IndexError in `get_differential_biosynthesis`.

fubin1999 commented 5 months ago

Hi! I encountered an IndexError using get_differential_biosynthesis on my own dataset.

result = get_differential_biosynthesis(prepared_sub, group1_sub, group2_sub)

prepared_sub is a subset of my dataset containing only 6 samples for debugging. I've formatted this DataFrame with IUPAC strings as the first "glycan" column, and the following columns samples.

Full traceback:

---------------------------------------------------------------------------
KeyError                                  Traceback (most recent call last)
File ~/miniforge3/envs/hcc/lib/python3.11/site-packages/glycowork/motif/processing.py:923, in rescue_glycans.<locals>.wrapper(*args, **kwargs)
    921 try:
    922   # Try running the original function
--> 923   return func(*args, **kwargs)
    924 except Exception as e:
    925   # If an error occurs, attempt to rescue the glycan sequences

File ~/miniforge3/envs/hcc/lib/python3.11/site-packages/glycowork/network/biosynthesis.py:744, in construct_network(glycans, allowed_ptms, edge_type, permitted_roots, abundances)
    743 if 'GlcNAc' in ''.join(permitted_roots) and any(g.count('Man') >= 5 for g in network.nodes()):
--> 744   add_high_man_removal(network)
    745 if abundances:

File ~/miniforge3/envs/hcc/lib/python3.11/site-packages/glycowork/network/biosynthesis.py:622, in add_high_man_removal(network)
    621 if target.count('Man') >= 5:
--> 622   diff_attr = network[source][target]['diff']
    623   edges_to_add.append((target, source, diff_attr))

KeyError: 'diff'

During handling of the above exception, another exception occurred:

IndexError                                Traceback (most recent call last)
Cell In[28], line 1
----> 1 result = get_differential_biosynthesis(prepared_sub, group1_sub, group2_sub)
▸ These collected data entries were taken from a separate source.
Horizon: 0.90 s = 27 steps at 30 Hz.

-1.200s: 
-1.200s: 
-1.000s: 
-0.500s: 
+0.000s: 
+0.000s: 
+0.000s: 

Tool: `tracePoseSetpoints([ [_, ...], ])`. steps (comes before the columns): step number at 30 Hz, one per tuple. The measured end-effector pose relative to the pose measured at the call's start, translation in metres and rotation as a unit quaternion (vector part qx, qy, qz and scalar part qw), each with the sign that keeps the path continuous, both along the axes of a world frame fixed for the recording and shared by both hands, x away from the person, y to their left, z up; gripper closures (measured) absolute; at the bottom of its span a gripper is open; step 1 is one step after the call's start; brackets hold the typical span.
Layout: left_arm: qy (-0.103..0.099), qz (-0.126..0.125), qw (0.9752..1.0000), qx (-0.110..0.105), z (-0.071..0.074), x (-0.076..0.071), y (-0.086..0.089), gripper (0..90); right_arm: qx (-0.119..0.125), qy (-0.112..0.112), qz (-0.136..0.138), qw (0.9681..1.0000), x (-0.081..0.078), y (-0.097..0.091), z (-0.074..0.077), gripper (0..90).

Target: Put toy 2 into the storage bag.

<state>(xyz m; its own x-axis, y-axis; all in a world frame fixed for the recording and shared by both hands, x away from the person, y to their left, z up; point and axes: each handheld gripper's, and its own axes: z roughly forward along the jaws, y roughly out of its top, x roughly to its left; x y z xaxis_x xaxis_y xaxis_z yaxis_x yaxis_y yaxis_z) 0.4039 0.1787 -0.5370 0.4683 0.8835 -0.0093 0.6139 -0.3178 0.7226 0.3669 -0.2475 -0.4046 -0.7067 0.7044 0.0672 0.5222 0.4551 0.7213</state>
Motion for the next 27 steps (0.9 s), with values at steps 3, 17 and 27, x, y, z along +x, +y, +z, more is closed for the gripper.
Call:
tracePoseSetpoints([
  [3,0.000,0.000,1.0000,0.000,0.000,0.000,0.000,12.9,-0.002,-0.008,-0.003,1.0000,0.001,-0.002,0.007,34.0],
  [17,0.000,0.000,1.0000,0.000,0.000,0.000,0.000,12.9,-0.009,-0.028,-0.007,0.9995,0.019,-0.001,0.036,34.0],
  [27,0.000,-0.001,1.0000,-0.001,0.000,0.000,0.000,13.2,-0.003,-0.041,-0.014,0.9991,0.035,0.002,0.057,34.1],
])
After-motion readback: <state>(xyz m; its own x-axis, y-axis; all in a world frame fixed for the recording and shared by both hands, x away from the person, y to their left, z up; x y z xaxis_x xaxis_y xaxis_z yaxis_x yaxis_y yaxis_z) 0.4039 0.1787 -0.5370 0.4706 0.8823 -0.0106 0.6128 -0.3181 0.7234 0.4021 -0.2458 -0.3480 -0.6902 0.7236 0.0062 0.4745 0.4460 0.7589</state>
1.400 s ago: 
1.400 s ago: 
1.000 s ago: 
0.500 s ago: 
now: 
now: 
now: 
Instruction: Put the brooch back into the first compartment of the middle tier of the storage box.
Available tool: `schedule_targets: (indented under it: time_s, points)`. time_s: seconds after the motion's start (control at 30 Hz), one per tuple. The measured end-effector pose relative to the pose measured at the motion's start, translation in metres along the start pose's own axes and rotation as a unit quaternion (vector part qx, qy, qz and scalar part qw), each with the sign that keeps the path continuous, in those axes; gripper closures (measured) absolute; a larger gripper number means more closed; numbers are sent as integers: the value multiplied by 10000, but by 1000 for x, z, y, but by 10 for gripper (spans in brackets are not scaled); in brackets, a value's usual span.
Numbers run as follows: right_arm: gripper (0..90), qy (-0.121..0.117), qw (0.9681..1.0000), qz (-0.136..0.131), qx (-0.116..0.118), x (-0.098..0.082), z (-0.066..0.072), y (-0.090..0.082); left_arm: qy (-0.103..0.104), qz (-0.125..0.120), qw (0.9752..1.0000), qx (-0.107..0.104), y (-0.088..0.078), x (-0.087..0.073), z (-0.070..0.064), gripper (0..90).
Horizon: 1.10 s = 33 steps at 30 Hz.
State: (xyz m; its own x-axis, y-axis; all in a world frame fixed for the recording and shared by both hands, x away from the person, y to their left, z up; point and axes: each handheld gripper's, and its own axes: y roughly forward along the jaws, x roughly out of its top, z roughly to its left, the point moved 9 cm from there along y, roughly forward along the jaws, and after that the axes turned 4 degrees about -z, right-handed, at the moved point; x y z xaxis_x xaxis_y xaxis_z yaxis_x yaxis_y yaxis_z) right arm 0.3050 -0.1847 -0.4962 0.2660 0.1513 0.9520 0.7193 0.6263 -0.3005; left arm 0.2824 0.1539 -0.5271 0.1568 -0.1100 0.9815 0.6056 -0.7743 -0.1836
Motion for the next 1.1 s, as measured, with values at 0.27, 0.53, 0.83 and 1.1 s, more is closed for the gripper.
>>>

File ~/miniforge3/envs/hcc/lib/python3.11/site-packages/glycowork/network/biosynthesis.py:1371, in get_differential_biosynthesis(df, group1, group2, analysis, paired)
   1369 root = list(infer_roots(df.index.tolist()))
   1370 root = max(root, key = len) if '-ol' not in root[0] else min(root, key = len)
-> 1371 nets = {col: estimate_weights(construct_network(df.index.tolist(), abundances = df[col].values.tolist()), root = root) for col in all_groups}
   1372 res = {col: get_maximum_flow(nets[col], source = root) for col in all_groups}
   1373 if analysis == "reaction":

File ~/miniforge3/envs/hcc/lib/python3.11/site-packages/glycowork/network/biosynthesis.py:1371, in <dictcomp>(.0)
   1369 root = list(infer_roots(df.index.tolist()))
   1370 root = max(root, key = len) if '-ol' not in root[0] else min(root, key = len)
-> 1371 nets = {col: estimate_weights(construct_network(df.index.tolist(), abundances = df[col].values.tolist()), root = root) for col in all_groups}
   1372 res = {col: get_maximum_flow(nets[col], source = root) for col in all_groups}
   1373 if analysis == "reaction":

File ~/miniforge3/envs/hcc/lib/python3.11/site-packages/glycowork/motif/processing.py:928, in rescue_glycans.<locals>.wrapper(*args, **kwargs)
    926 rescued_args = [canonicalize_iupac(arg) if isinstance(arg, str) else [canonicalize_iupac(a) for a in arg] if isinstance(arg, list) and isinstance(arg[0], str) else arg for arg in args]
    927 # After rescuing, attempt to run the function again
--> 928 return func(*rescued_args, **kwargs)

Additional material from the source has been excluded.